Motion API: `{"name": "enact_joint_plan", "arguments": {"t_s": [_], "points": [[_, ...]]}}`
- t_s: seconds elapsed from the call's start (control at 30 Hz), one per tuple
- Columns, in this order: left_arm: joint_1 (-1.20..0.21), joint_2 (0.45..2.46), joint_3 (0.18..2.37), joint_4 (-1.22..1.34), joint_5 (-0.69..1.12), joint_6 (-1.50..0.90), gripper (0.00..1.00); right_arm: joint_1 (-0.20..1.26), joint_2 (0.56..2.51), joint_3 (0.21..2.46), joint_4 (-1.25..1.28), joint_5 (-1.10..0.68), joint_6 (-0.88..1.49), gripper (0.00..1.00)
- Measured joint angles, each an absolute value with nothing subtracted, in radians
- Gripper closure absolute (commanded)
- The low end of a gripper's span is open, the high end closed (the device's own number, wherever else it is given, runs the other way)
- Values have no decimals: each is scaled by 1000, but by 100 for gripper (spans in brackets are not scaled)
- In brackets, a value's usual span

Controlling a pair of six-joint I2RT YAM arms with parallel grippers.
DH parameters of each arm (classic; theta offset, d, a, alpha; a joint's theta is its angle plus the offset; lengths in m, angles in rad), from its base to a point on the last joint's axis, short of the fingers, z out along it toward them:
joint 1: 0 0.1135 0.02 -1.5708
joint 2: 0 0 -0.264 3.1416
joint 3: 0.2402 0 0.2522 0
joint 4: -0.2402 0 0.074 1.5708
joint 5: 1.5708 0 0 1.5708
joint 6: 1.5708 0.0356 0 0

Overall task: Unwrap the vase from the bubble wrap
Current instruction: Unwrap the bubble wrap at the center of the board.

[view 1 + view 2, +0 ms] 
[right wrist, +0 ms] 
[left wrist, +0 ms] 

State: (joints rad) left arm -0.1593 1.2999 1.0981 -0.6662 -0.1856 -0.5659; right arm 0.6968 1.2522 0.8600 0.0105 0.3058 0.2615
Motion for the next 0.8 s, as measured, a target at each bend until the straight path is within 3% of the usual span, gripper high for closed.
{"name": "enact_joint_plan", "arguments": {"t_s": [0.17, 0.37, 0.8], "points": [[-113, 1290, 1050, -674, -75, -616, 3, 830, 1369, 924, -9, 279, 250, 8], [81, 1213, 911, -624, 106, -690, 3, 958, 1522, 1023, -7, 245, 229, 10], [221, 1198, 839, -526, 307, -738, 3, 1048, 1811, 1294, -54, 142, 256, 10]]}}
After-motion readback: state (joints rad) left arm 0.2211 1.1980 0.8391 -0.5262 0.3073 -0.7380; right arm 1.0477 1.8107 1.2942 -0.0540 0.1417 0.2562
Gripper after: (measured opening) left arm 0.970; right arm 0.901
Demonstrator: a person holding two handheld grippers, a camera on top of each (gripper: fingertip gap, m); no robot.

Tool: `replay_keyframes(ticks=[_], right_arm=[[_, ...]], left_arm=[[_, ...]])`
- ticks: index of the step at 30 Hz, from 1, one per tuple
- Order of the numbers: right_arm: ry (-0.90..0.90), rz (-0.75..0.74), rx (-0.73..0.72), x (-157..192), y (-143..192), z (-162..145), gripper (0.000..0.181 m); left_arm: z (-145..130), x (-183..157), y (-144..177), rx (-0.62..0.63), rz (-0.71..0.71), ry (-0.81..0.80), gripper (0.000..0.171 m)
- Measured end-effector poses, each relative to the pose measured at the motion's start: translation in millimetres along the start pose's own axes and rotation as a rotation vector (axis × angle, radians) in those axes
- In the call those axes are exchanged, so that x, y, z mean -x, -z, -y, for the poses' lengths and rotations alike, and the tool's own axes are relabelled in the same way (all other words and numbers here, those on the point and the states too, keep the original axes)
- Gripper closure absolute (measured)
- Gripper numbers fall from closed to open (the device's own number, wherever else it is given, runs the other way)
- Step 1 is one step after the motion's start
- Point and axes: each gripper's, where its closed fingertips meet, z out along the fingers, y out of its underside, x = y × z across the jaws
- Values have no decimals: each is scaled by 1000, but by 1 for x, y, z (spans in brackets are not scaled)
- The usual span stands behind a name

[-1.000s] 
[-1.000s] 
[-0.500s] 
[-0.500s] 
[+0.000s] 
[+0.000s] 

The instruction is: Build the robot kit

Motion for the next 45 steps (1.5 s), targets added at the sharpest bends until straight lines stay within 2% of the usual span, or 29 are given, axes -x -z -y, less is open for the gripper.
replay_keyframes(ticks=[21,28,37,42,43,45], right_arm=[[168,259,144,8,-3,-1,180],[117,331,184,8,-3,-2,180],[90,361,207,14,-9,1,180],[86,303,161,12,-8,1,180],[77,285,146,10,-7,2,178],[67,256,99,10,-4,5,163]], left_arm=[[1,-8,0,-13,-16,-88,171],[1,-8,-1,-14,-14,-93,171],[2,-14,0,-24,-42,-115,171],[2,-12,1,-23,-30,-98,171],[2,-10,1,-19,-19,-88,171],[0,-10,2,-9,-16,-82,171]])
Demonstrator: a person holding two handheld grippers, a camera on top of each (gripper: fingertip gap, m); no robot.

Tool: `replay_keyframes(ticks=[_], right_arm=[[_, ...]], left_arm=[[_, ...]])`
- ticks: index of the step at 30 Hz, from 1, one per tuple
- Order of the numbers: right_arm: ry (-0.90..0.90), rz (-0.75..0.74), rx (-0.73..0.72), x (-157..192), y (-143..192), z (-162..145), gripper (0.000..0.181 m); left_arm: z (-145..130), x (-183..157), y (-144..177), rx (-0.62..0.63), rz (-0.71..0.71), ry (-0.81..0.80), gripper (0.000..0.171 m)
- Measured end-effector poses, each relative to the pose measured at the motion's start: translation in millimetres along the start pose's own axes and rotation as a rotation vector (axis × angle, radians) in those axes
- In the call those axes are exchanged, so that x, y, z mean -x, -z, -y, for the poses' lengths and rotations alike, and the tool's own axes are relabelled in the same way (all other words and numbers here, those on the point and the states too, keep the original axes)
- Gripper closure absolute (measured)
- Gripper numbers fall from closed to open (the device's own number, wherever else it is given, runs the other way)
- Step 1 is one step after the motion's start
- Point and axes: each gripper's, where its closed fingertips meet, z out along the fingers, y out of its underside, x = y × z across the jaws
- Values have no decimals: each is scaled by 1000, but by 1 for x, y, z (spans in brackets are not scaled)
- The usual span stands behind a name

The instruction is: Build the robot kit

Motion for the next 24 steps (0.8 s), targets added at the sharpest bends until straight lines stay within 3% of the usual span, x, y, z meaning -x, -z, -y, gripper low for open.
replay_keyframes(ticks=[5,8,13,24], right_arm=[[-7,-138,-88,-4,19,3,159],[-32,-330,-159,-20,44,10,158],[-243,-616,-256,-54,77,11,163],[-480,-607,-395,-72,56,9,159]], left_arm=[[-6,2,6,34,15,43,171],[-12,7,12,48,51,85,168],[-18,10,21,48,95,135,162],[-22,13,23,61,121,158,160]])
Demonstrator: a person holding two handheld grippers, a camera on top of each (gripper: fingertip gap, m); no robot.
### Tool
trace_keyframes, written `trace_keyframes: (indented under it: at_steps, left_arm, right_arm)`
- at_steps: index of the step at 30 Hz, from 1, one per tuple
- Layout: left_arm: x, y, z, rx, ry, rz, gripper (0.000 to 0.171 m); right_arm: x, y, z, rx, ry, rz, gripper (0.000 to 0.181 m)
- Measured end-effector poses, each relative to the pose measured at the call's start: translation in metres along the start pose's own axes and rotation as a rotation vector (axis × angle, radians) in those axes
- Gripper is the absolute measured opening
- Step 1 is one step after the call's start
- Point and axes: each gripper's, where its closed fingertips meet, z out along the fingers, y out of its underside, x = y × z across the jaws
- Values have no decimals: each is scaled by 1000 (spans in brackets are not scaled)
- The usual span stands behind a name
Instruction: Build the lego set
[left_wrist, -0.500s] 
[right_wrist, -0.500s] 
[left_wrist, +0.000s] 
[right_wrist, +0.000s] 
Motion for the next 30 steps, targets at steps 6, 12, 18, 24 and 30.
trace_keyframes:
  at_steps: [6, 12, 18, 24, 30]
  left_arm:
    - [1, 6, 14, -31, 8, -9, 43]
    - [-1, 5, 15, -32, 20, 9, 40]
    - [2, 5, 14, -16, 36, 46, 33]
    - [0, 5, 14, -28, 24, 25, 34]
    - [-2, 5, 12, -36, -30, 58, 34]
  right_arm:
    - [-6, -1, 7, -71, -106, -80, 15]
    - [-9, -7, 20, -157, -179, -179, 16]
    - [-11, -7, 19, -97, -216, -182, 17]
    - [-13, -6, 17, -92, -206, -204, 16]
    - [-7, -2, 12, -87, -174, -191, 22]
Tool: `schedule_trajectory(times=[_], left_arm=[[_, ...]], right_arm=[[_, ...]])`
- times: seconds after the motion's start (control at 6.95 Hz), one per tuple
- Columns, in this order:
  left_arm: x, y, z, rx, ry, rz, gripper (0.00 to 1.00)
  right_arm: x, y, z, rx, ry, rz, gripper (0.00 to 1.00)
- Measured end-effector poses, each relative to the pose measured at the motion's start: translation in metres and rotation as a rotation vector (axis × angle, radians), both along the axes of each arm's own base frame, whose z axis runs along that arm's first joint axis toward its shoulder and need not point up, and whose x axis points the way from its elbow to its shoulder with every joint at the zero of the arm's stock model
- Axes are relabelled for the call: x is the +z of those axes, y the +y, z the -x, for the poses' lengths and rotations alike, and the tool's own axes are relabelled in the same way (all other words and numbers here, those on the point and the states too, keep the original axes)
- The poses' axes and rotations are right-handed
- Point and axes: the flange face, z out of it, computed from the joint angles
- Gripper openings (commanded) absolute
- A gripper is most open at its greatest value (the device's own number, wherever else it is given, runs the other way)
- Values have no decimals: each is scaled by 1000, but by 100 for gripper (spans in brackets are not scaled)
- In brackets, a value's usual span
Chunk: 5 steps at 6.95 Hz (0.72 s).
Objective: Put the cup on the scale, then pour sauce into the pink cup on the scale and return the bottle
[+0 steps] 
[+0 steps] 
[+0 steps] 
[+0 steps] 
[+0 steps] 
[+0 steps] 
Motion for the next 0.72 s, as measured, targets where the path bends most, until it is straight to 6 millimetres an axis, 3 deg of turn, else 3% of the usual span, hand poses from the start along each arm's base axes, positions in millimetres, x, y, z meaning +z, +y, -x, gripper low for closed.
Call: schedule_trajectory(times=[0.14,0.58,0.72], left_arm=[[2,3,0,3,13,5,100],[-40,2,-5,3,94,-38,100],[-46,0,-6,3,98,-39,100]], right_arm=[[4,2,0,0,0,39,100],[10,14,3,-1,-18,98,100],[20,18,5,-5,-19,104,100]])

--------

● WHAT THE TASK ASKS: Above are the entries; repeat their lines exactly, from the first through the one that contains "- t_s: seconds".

● RESULT OF THIS EXERCISE:
Motion API: `{"name": "enact_joint_plan", "arguments": {"t_s": [_], "points": [[_, ...]]}}`
- t_s: seconds elapsed from the call's start (control at 30 Hz), one per tuple

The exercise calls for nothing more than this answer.